A delegada Betina Caumo – que está em Uruguaiana desde outubro – conta que os ladrões roubam de tudo: arame das cercas e até os moirões, hidrômetros das casas, bujões de gás, bicicletas, tudo. E nas filas das carretas, também levam o que estiver mais disponível, desde panelas, comida, até acessórios dos caminhões. Mas a grande preferência continua sendo por tacógrafos, o que faz imaginar uma quadrilha especializada, com um esquema de receptação garantido para esse tipo de equipamento. “Os policiais investigam nesse sentido, mas sem grande sucesso. Falta gente”, explica.
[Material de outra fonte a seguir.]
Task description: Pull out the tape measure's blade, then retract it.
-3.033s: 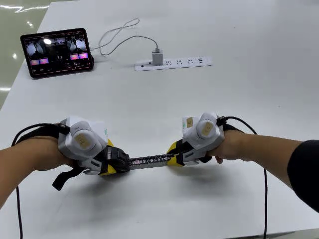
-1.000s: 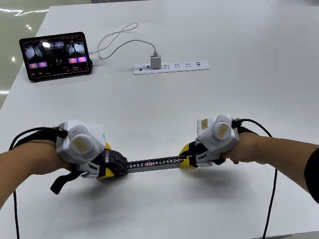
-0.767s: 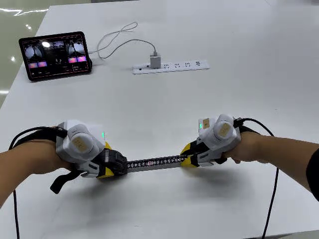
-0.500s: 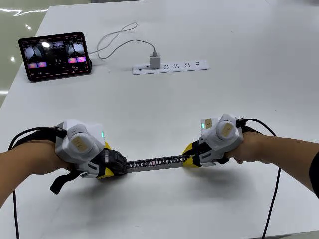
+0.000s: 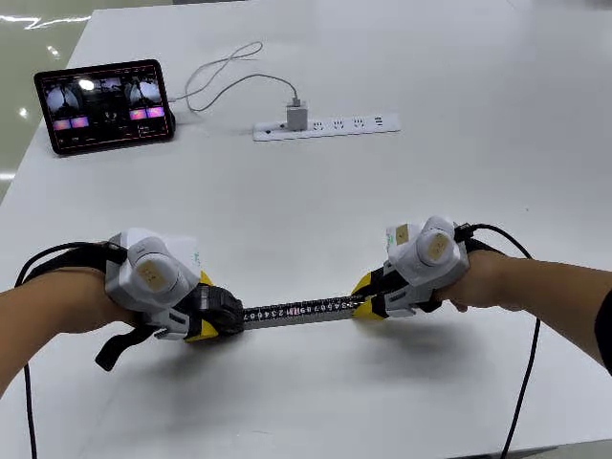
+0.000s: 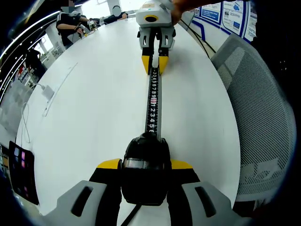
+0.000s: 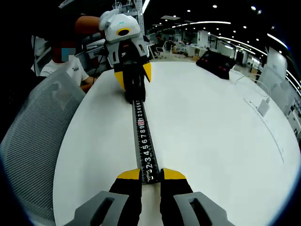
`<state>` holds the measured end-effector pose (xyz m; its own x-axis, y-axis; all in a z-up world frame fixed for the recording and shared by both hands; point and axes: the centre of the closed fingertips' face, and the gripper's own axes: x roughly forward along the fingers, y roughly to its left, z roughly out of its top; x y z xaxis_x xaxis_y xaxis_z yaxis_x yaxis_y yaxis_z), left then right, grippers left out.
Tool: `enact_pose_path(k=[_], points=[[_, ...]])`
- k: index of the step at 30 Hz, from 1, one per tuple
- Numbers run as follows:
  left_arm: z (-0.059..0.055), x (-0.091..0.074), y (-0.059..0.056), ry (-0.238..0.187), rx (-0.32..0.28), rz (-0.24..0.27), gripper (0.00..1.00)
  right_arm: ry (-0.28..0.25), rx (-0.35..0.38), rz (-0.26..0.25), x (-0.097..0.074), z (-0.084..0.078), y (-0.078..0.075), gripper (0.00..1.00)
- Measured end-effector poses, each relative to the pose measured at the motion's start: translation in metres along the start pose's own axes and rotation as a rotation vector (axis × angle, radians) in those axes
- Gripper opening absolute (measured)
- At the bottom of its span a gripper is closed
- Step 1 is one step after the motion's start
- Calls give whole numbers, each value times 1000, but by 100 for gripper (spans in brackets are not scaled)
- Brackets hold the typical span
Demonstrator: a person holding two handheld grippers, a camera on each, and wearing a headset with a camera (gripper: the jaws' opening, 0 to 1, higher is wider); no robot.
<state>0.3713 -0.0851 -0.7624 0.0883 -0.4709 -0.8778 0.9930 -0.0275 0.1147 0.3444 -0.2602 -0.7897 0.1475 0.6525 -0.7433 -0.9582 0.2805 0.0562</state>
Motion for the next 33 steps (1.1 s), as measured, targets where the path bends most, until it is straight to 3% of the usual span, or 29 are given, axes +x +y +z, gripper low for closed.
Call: enact_pose_path(k=[33], points=[[-1,1,1,-4,0,-3,32,18,3,-3,-5,-5,1,10]])
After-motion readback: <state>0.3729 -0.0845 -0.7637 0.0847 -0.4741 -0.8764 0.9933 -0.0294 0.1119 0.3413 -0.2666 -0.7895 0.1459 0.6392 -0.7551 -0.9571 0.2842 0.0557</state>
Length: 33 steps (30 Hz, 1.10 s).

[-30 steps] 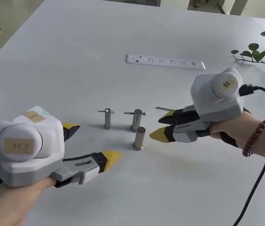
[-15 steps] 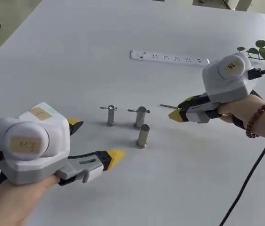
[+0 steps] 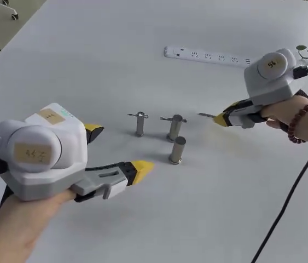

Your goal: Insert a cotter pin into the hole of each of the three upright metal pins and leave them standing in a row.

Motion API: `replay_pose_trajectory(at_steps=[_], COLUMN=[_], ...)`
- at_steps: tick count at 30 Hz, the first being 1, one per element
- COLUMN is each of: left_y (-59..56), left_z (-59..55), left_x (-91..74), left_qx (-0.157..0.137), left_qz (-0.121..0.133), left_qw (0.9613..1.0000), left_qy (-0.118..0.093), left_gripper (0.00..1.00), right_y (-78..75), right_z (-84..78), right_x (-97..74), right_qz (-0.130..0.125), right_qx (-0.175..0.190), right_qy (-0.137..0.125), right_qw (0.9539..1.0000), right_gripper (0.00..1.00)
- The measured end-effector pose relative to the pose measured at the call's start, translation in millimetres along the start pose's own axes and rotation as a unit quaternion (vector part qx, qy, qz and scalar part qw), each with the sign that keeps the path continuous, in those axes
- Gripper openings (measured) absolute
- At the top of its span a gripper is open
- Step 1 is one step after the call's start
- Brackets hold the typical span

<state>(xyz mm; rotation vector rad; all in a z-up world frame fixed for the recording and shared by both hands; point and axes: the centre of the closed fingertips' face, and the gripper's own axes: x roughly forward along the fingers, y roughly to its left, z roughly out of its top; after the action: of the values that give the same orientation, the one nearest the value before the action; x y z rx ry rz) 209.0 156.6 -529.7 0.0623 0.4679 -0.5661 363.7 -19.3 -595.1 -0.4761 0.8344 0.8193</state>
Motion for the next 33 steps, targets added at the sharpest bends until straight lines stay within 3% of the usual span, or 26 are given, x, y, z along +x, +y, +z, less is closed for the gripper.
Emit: replay_pose_trajectory(at_steps=[11, 17, 24, 33], left_y=[3.5, 6.0, 7.1, 7.6], left_z=[-1.1, -1.1, -0.4, 0.9], left_x=[2.2, 2.9, 3.4, 2.4], left_qx=[-0.007, -0.013, -0.017, -0.019], left_qz=[0.000, 0.003, 0.003, 0.002], left_qw=[1.0000, 0.9999, 0.9999, 0.9998], left_qy=[0.001, 0.000, -0.001, -0.004], left_gripper=[0.66, 0.66, 0.65, 0.65], right_y=[-9.2, -14.4, -6.9, -8.2], right_z=[-3.1, -4.6, -3.4, -4.3], right_x=[13.0, 16.8, 15.6, 16.5], right_qz=[0.014, 0.014, 0.016, 0.018], right_qx=[0.022, 0.010, -0.005, -0.011], right_qy=[0.016, 0.027, 0.036, 0.042], right_qw=[0.9995, 0.9995, 0.9992, 0.9989], right_gripper=[0.13, 0.08, 0.02, 0.00])
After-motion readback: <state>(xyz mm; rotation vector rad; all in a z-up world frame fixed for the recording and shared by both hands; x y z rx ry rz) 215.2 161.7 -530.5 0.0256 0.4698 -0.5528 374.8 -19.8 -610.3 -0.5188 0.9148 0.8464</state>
E é justamente pela falta de efetivo que a delegada Betina Caumo não acredita na possibilidade de instalação de uma delegacia – ou de um posto policial – na área do porto seco, conforme defendem líderes comunitários, policiais e, sobretudo dos carreteiros, que precisam passar pelo local em suas viagens para o exterior. A administração da Eadi já teria até oferecido as instalações físicas para a Delegacia que, além de dar segurança aos motoristas, também atenderia as eventuais ocorrências na vila clandestina. Um sonho difícil de ser realizado, afirma a delegada. “Seria muito bom, mas também muito difícil”, avalia.